Каждый из стариков перебирал в ладонях светящиеся бусы, но тот, кто оказался ко мне ближе, сжимал в кулаке пестик из щербленного базальта, которым крошат в ступе пряности. На базальтовой плите перед собой старик держал не ступу, а кирзовый сапог со скатанным голенищем. Он придирчиво всматривался в днище кожаного ковша, прицеливал пестик к пятачку на внутренней стороне подошвы, колотил по нему и чертыхался, потому что промахивался. Через несколько попыток, не поднимая головы, буркнул, что его зовут Хаим Исраелов, а на Кавказе приличных сапожников уже не найти:

— Вчера, понимаешь, мне прибили тут новые каблуки, а гвозди торчат концами в подошве! Изодрали всю ступню, смотри! Но зачем мне новые каблуки; сидишь на месте, и ничего не происходит. Ничего никуда не движется. Все уехали. Теперь у нас как на кладбище. Даже река — видел? — не течет. Редко. И облака на небе… Потолкаются раз в неделю — и стоят! Понял?

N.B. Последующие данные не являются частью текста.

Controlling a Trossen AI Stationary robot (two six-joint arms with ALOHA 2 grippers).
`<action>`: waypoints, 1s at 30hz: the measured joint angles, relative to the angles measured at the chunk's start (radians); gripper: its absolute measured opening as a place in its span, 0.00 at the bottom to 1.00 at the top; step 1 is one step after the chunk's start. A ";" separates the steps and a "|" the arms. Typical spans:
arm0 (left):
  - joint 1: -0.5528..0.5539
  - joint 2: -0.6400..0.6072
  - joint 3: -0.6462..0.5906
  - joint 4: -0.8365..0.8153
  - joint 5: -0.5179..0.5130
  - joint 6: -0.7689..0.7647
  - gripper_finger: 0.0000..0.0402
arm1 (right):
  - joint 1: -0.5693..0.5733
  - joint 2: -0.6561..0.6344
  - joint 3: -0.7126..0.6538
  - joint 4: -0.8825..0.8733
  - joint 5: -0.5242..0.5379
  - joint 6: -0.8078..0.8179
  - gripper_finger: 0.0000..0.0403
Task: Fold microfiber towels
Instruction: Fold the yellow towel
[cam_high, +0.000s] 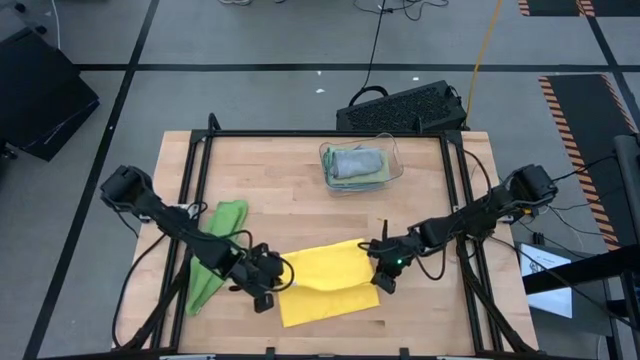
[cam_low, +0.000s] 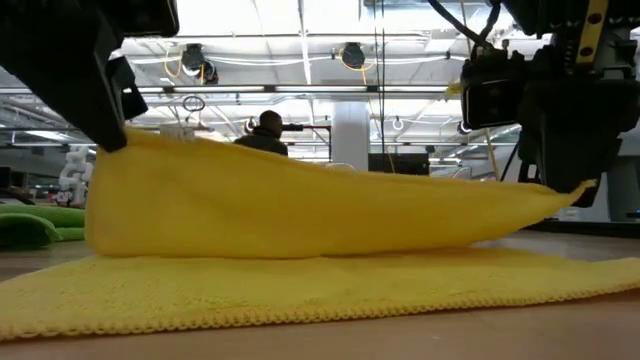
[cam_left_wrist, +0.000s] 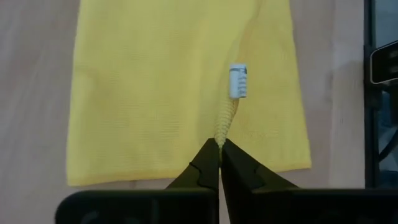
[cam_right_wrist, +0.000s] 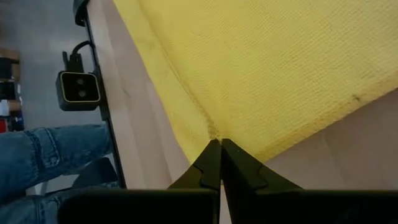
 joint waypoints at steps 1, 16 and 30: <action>0.000 0.009 0.000 0.009 0.001 0.000 0.01 | 0.000 0.005 0.000 0.000 0.000 0.000 0.00; -0.006 0.037 0.000 0.055 0.009 0.000 0.04 | 0.033 0.044 0.000 0.045 -0.053 0.072 0.00; -0.025 0.044 0.000 0.091 0.032 -0.008 0.01 | 0.065 0.046 0.001 0.090 -0.073 0.171 0.00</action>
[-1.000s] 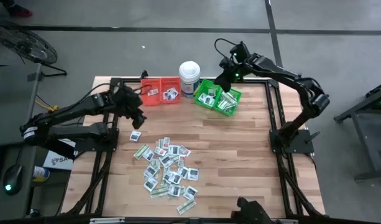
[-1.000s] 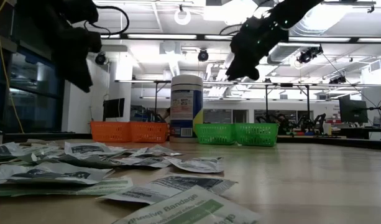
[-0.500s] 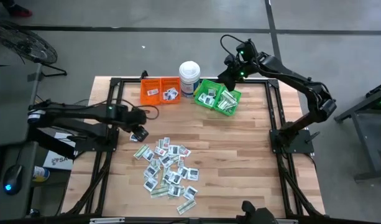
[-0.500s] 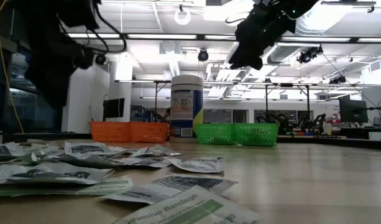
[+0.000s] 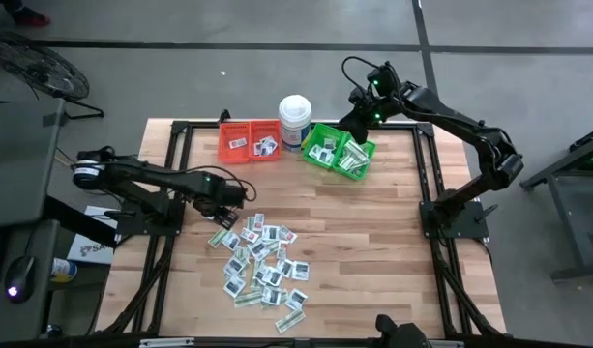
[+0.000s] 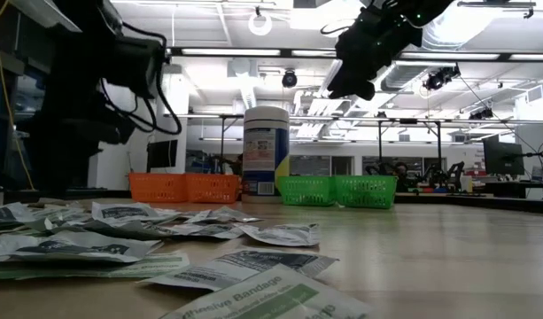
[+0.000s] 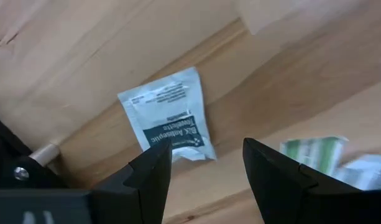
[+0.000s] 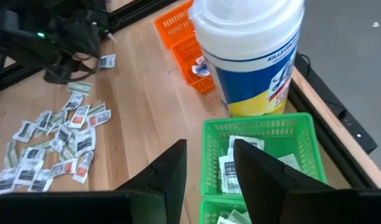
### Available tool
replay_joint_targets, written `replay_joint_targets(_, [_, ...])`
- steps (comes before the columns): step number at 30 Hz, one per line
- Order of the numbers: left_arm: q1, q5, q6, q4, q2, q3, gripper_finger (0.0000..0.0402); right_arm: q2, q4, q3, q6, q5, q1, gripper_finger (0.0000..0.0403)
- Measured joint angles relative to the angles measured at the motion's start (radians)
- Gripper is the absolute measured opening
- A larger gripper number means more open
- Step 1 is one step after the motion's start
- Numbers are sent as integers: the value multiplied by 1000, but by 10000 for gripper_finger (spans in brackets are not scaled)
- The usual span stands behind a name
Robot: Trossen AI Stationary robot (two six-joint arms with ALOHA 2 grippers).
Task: Pick & Place First Aid Supplies
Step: Put the black towelette pack into the left green bin
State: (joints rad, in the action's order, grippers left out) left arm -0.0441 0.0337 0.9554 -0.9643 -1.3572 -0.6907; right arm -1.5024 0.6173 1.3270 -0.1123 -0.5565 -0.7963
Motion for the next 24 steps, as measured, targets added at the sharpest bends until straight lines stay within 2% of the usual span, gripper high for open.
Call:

Я ответил, что уезжаю в Америку и пришел фотографировать. Старики сгрудились вокруг Хаима и согласились с ним, будто слышали о моем деде, который, хотя был силен, и кулаком сбивал быка, все равно, увы, вместо того, чтобы жить, скончался, — что, впрочем, неглупо, ибо в раю, куда он переселился, лучше, чем даже в Грузии. Слышали они и об Америке, где — в отличие от моего деда — никто сам не умирает, поскольку в раю не лучше, чем там; а для того, чтобы учредить кладбище, без чего жить нельзя, приходится убивать здоровых людей, чем американцы в основном и занимаются.